What does this space know?

Some thoughts from Rupert Meese

Archive for July, 2009

Man without a Reason

Posted by Rupert Meese on July 7, 2009

The JCB pulled away and there I was, left alone on the plinth.  I was filled with a strange sense of something hovering between wonder, delight and horror.  Wonder and delight at the beautiful newness and strangeness of the situation, and horror at the already building expectation that I should do something, that I was about to spend the next hour in uneasy defiance of.  I hadn’t really considered the crowd.  Not myself in relation to all of those people in any case.  Choosing to worry about them later I went back to my awe and wonder at being there, looking from this unique perspective around at Nelson’s column, the National Gallery, the fountains, the people.  I share my sense of wonder with them, but not many really want it.

P1010181P1010183

My attention is drawn to the other figures on the other three plinths.  Bronze, flowing robes, horseback, I became aware of my own scale in relation to them. Very small.  All of this makes me feel insignificant.  Wonder is about gone now, and I see what’s going on in the crowd.  People look up, smile and wave and I do too.  I say crowd but I’m attentive and refuse to mistake the people there for a crowd as if they were a single entity rather than many individuals.  It’s one thing this perspective from the plinth helps to highlight.  I see people milling around, through the square, at the base of the plinth, moving, standing talking, waiting.  I’m distant enough to see the movements and patterns in the crowd and I’m close enough so that I can see everyone clearly and, when anyone looks my way, my situation is singular enough so that I know if they are looking at me.   Probably about one in ten, one in twenty people I make an easy connection with.  Things seem to make sense to these people: I’m there on the plinth – we’re told it’s art, and they can view me and find anything they’d like in it.  We exchange a look, a smile or a wave.

Smaller than a lampRain

There are another 5% for whom this does not make sense.  The expressions on their faces let me know in quite a colourful range.  I see contempt, dissatisfaction, hostility.  I’m expecting this and hold myself steady.  It’s not long before the first shout of “Do Something”.  I look down, smile, shrug – shout “Do you want a little dance?”.  I’m magnanimous and understanding.  The dissatisfied move away to be replaced by others, always it seemed from the corner above the square where they congregated to be better able to share their disapproval with me.  There’s an expression which sums it up – “You can afford to be generous.”  I could, and each time it cost me.  Each tender message of inadequacy projected up from the disoriented or hard done to was like a bite from my bearing.  Although I could afford it I had started to feel like one of the Antony Gormley figures made from so few ball bearings that they seemed on immanent verge of collapse.  I checked out the feeling and wondered about going with it.  Seeing what kind of collapse that would be.  I had, after all, promised  authenticity.  Structural integrity was still in tact however, and I carried on like a flak damaged Lancaster.  I think this is maybe where the art is.  Without anyone there it would have been easy to spend the hour playing, exploring the space, being in the wind and rain. What’s it like if I sit right in the corner?  Where’s the middle?  What does it feel like if I jump really far?  But people were there, and I was there in relation to them.  And no of us really understood what that relationship was.  Why was I up there? What did it mean to be elevated to that position in relation to everyone else?  “What was my point” as someone shouted from a car.  The discomfort of that ambiguity seemed to make some angry and dissatisfied.  Perhaps I did my bit by not having a point, not making it easy, distracting us all with entertainment.  I was there as the man without a reason.  No performance, no cause, just there, up high, happy to be unworthy.  With all of this, what endures is that it was a wonderful experience and a great privilege to be there, and I am grateful for the help and support of everyone who helped make it what it was.

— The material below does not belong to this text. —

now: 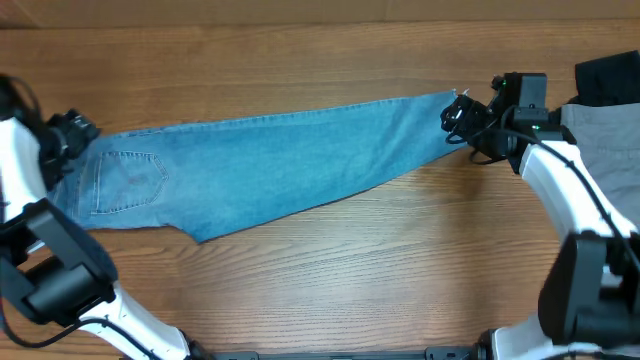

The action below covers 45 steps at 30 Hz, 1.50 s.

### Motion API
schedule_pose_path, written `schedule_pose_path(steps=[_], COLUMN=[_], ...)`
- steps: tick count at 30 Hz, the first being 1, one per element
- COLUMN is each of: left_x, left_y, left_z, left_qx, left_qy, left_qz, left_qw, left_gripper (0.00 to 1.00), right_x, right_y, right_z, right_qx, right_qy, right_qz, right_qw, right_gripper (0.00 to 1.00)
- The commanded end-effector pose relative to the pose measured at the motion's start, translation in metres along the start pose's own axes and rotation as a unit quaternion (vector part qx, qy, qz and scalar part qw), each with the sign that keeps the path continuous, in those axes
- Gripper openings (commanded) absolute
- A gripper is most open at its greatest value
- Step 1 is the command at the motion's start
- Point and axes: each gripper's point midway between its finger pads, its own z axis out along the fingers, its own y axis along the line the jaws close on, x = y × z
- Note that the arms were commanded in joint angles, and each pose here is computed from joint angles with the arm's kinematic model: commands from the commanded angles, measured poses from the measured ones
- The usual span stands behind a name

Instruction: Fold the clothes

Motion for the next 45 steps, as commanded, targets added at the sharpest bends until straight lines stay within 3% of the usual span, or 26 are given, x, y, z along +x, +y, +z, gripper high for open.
schedule_pose_path(steps=[1, 14, 19, 21, 27, 31, 41, 45], left_x=[0.005, 0.035, 0.039, 0.04, 0.046, 0.058, 0.056, 0.064], left_y=[-0.025, -0.062, -0.062, -0.061, -0.06, -0.061, -0.05, -0.029], left_z=[-0.002, 0.006, 0.008, 0.01, 0.028, 0.047, 0.064, 0.089], left_qx=[0.004, 0.016, 0.015, 0.014, 0.021, 0.04, 0.017, -0.031], left_qy=[-0.003, 0.025, 0.029, 0.031, 0.033, 0.038, 0.023, 0.043], left_qz=[0.043, 0.087, 0.09, 0.089, 0.09, 0.116, 0.15, 0.15], left_qw=[0.999, 0.996, 0.995, 0.995, 0.995, 0.992, 0.988, 0.987], left_gripper=[1.0, 0.99, 1.0, 0.98, 0.92, 0.87, 0.63, 0.64], right_x=[0.006, 0.015, 0.007, 0.007, 0.025, 0.03, 0.036, 0.036], right_y=[0.008, -0.031, -0.031, -0.041, -0.082, -0.086, -0.106, -0.113], right_z=[0.019, 0.068, 0.074, 0.075, 0.077, 0.078, 0.07, 0.068], right_qx=[-0.05, 0.013, 0.009, 0.036, 0.136, 0.142, 0.201, 0.213], right_qy=[0.027, 0.036, 0.017, 0.014, 0.037, 0.046, 0.05, 0.05], right_qz=[-0.011, 0.0, -0.008, -0.007, 0.001, 0.002, 0.017, 0.021], right_qw=[0.998, 0.999, 1.0, 0.999, 0.99, 0.989, 0.978, 0.976], right_gripper=[0.78, 0.74, 0.66, 0.59, 0.21, 0.06, 0.04, 0.04])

P1010187In the National Portrait Gallery

Maybe I’ll write later about how I cost Antony Gormley a better slot on the evening news by refusing the insistent instruction of a snake eyed lady, clearly accustomed to getting her own way, and a round man in the square discreetly and equally insistently waving his umbrella while hoping to inspire me into a “Singing in the Rain” routine.  It makes “nicer art” apparently.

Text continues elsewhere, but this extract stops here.